President Donald Trump, flanked by members of the administration and his coronavirus task force, announced at the White House on Wednesday afternoon that home foreclosures and evictions for HUD-owned properties will be suspended “until the end of April.”

Trump added that he and his team are “working very closely” with Dr. Ben Carson and the United States Department of Housing and Urban Development on the suspension, which they hope will help counteract the economic slowdown caused by the virus’ spread.

During his remarks, Trump again referred to the coronavirus as the “Chinese virus,” at a time when some of his most public-facing lieutenants, including Secretary of State Mike Pompeo, have attempted to rebrand the virus as the “Wuhan virus.”

The president also said during the briefing that he was “invoking the Defense Production Act, just in case we need it” and would be “signing it in just a little while” after Wednesday’s briefing. The law grants the federal government more authority in emergencies to influence industrial production, though Trump did not specify how he’d be wielding this power.

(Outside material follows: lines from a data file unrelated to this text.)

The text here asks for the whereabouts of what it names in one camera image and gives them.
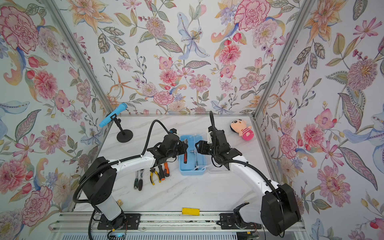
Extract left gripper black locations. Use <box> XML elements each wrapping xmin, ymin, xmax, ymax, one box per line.
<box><xmin>165</xmin><ymin>140</ymin><xmax>190</xmax><ymax>159</ymax></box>

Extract blue plastic tool box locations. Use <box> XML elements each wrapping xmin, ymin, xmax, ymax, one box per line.
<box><xmin>178</xmin><ymin>135</ymin><xmax>207</xmax><ymax>176</ymax></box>

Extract clear tool box lid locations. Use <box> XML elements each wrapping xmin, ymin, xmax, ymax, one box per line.
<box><xmin>206</xmin><ymin>164</ymin><xmax>230</xmax><ymax>175</ymax></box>

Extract yellow black pliers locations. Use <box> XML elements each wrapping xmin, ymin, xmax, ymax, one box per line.
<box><xmin>149</xmin><ymin>167</ymin><xmax>161</xmax><ymax>186</ymax></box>

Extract black handled ratchet wrench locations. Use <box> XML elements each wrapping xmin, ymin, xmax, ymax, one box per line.
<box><xmin>138</xmin><ymin>169</ymin><xmax>144</xmax><ymax>191</ymax></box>

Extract green black small screwdriver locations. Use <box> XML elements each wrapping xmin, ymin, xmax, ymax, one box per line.
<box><xmin>134</xmin><ymin>171</ymin><xmax>139</xmax><ymax>190</ymax></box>

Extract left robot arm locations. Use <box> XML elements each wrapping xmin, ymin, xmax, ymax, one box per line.
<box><xmin>73</xmin><ymin>133</ymin><xmax>188</xmax><ymax>222</ymax></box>

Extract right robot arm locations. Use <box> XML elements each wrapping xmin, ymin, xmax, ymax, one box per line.
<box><xmin>195</xmin><ymin>126</ymin><xmax>301</xmax><ymax>237</ymax></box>

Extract pink plush doll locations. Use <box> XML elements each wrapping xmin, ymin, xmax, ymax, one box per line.
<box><xmin>230</xmin><ymin>119</ymin><xmax>254</xmax><ymax>141</ymax></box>

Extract black microphone stand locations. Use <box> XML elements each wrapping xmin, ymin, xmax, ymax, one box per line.
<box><xmin>113</xmin><ymin>117</ymin><xmax>133</xmax><ymax>143</ymax></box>

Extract yellow tape strip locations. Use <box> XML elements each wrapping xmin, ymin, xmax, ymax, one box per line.
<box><xmin>182</xmin><ymin>208</ymin><xmax>200</xmax><ymax>216</ymax></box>

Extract blue microphone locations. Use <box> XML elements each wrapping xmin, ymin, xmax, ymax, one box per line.
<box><xmin>99</xmin><ymin>103</ymin><xmax>128</xmax><ymax>128</ymax></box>

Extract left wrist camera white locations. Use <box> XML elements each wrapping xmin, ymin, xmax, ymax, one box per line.
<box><xmin>169</xmin><ymin>129</ymin><xmax>177</xmax><ymax>135</ymax></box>

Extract orange handled screwdriver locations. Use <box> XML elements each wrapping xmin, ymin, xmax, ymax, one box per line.
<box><xmin>164</xmin><ymin>162</ymin><xmax>170</xmax><ymax>177</ymax></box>

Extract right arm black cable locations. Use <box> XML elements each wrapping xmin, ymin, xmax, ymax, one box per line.
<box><xmin>209</xmin><ymin>110</ymin><xmax>217</xmax><ymax>136</ymax></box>

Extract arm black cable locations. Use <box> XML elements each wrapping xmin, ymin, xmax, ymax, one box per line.
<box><xmin>140</xmin><ymin>119</ymin><xmax>170</xmax><ymax>157</ymax></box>
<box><xmin>209</xmin><ymin>110</ymin><xmax>217</xmax><ymax>136</ymax></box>

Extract red black handled screwdriver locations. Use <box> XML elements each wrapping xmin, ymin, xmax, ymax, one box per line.
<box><xmin>158</xmin><ymin>165</ymin><xmax>166</xmax><ymax>181</ymax></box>

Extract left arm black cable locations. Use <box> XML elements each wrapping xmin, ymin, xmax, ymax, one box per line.
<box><xmin>140</xmin><ymin>119</ymin><xmax>170</xmax><ymax>157</ymax></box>

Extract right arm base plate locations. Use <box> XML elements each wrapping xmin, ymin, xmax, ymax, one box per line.
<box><xmin>216</xmin><ymin>213</ymin><xmax>262</xmax><ymax>230</ymax></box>

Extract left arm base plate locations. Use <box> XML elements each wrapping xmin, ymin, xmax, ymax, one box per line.
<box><xmin>97</xmin><ymin>213</ymin><xmax>141</xmax><ymax>231</ymax></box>

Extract aluminium front rail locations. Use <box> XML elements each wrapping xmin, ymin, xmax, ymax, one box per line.
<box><xmin>47</xmin><ymin>211</ymin><xmax>307</xmax><ymax>233</ymax></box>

He also noted that the administration is working on “sending, upon request, the two hospital ships that are being prepared right now,” calling them “big white ships with the red cross on the sides.”

The president said he’d spoken to New York Gov. Andrew Cuomo about sending a Naval hospital ship to his state, and that officials would be picking destinations on the West Coast “fairly shortly.” He said these ships can be “launched in the next week or so” depending “on need.”

In the first questions the president took from the press pool, Trump was asked by a reporter why he continues to call the coronavirus the “Chinese Virus,” citing some of his own officials who say they’re personally declining to use the term, as well as citing reported cases of discrimination against Asian-Americans during this crisis.

Trump, unimpressed by these points, replied that “it’s not racist at all” for him to keep calling it by that term because “it comes from China, that’s why.” Later on, he likened himself to a “wartime president” facing the invisible “enemy” of the virus.

When asked about reports of celebrities and wealthier Americans getting tested amid an ongoing testing shortage in the United States, he responded that “perhaps that’s been the story of life.”

At another point, he falsely claimed that the virus had “snuck up” on him and his team as he defended his administration’s response against criticism. After stating that he does not believe that China was “inflicting” the virus on the U.S. and the rest of the world, he did say that he wishes that the Chinese government had given the U.S. government earlier advance warning.  

He declined to say whether he agrees with Sen. Tom Cotton (R-AR) that China should be punished for the coronavirus’ spread and the Chinese government’s early failures in handling the outbreak.

“I know exactly what he’s been saying and there are those people that say that so we’ll see what happens,” he said.

Trump was at one point asked by another reporter about his low “credibility ratings,” to which he shot back that “I see that they’re very high,” before pivoting to how he saw a recent survey that he was polling ahead of 2020 Democratic presidential candidate “Sleepy Joe Biden” in Florida.

Throughout the presser, the president continued to downplay how long his administration thinks this crisis, and the growing economic pain from it, could last. Near the end of the briefing, when asked about officials who assessed that this pandemic could go on for 18 months or longer, Trump insisted, “No, we’re not seeing that at all.”